For me, a movie like this one that tries to be campy is generally not quite as humorous as a movie designed to be serious but which becomes a fiasco that slimes everyone in it. That is why, while I will remember and laugh over certain scenes in Cannibal Women in the Avocado Jungle of Death for many years, Sheena will remain forever on my DVD rack. (Watch Sheena online here for the cost of a short commercial.)

So pick up Sheena first, since it is more likely to be available anyhow. Otherwise, yeah, go ahead and rent this movie.

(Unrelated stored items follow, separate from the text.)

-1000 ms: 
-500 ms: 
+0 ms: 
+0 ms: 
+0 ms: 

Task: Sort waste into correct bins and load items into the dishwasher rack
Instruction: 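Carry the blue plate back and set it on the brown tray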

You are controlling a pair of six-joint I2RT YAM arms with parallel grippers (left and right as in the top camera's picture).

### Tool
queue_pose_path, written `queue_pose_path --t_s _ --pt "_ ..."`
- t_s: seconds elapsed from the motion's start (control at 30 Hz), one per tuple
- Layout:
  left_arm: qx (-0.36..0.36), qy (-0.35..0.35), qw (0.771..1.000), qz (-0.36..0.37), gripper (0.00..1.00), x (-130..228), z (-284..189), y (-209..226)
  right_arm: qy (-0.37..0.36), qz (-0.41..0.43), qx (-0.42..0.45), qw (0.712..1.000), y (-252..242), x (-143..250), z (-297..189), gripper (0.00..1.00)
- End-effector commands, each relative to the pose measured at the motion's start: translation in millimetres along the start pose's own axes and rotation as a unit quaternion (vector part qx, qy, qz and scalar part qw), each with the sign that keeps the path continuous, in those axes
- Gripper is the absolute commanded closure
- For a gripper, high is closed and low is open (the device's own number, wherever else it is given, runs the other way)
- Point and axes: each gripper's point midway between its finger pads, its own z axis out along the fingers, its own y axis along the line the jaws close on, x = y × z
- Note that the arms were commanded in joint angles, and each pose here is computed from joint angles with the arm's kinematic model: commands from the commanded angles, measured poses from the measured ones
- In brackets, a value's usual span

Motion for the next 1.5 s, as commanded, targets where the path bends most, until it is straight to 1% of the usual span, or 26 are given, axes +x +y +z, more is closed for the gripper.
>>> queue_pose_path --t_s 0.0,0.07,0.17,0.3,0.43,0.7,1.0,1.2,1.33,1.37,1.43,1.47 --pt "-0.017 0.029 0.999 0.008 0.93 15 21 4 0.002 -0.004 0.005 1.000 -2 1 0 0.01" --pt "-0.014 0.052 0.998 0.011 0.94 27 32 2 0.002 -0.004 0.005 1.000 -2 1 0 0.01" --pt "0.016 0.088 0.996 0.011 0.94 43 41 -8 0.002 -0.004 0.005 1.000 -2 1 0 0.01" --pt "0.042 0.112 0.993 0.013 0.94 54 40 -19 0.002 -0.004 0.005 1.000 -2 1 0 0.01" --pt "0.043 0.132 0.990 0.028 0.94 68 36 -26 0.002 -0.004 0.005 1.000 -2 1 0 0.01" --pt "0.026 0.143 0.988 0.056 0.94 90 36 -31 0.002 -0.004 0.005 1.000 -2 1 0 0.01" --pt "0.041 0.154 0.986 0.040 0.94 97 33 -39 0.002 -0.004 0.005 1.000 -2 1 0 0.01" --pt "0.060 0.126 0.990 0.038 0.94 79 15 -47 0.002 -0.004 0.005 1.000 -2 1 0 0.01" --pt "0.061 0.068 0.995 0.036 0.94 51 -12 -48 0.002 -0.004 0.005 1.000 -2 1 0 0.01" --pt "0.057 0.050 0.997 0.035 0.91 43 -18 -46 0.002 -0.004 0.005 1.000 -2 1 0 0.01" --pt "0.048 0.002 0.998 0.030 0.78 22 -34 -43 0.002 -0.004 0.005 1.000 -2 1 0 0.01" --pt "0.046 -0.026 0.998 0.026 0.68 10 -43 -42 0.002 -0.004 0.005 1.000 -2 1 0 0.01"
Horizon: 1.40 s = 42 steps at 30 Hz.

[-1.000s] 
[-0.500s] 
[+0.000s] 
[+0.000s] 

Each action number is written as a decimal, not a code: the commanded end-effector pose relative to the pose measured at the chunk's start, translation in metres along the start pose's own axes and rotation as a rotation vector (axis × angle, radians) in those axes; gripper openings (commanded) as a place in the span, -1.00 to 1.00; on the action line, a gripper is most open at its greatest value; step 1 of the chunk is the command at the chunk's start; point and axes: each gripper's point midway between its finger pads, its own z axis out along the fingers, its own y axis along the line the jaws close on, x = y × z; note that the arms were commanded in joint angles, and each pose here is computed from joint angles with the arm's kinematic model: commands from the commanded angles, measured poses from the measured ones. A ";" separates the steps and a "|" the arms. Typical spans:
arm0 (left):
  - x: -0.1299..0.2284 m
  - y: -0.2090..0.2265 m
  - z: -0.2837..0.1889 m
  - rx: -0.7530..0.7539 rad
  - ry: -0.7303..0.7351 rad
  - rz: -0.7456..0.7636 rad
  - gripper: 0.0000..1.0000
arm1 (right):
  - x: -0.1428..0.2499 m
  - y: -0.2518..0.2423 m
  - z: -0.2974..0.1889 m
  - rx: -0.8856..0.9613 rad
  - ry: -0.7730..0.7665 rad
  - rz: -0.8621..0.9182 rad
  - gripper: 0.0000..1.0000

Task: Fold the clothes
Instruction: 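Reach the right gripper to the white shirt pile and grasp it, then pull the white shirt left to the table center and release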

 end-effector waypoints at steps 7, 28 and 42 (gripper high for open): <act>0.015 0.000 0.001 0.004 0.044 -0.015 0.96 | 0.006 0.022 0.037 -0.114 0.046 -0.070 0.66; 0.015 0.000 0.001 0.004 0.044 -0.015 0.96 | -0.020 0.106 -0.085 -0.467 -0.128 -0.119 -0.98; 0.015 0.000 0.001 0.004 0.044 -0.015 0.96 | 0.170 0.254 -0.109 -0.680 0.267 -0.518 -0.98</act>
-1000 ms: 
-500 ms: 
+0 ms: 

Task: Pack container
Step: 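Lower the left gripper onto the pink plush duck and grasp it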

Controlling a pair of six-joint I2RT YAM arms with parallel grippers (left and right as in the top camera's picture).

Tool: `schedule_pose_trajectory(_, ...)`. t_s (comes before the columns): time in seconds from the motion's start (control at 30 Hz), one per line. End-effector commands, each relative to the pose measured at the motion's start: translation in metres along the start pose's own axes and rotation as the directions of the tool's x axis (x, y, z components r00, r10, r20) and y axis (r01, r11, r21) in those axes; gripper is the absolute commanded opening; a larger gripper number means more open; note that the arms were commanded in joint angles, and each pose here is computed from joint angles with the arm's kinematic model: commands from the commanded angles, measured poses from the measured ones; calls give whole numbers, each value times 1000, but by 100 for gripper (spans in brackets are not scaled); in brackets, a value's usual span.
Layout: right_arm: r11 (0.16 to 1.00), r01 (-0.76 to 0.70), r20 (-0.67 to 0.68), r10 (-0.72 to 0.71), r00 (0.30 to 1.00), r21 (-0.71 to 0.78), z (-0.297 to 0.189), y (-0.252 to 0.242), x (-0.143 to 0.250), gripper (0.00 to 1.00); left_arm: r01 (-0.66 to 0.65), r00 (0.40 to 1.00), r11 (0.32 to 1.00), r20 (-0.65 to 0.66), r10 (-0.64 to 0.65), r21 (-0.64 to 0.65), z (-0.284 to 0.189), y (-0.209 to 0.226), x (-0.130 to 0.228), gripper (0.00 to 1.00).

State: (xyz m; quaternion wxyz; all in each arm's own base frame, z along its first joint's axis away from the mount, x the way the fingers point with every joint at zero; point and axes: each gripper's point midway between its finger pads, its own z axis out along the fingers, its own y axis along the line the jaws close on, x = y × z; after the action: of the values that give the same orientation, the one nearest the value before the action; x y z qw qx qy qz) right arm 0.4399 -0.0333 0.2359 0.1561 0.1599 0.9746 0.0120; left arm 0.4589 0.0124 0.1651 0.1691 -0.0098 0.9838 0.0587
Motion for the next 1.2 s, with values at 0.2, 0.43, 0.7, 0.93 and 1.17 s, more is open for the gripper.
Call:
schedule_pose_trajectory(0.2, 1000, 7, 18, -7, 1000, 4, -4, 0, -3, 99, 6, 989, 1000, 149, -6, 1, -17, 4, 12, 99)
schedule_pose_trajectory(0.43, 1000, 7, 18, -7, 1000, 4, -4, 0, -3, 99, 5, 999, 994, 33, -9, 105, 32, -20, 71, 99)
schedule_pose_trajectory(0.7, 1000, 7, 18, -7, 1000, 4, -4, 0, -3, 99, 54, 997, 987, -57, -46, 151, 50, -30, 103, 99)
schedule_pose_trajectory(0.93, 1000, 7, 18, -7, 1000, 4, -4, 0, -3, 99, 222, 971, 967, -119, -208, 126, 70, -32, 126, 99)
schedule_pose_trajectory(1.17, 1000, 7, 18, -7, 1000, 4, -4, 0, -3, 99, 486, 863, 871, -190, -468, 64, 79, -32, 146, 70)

While the humor is sometimes strained, it is often hilarious and it manages to stay at least amusing throughout. If you keep a private stock of schlocky movies, this is definitely one to consider purchasing. Just be aware you probably will not reach for it very often.

There is some brief nudity involving gorgeous topless women at the start of the film, otherwise there is nothing here that will give offense. I do not recall a swear word in the whole movie.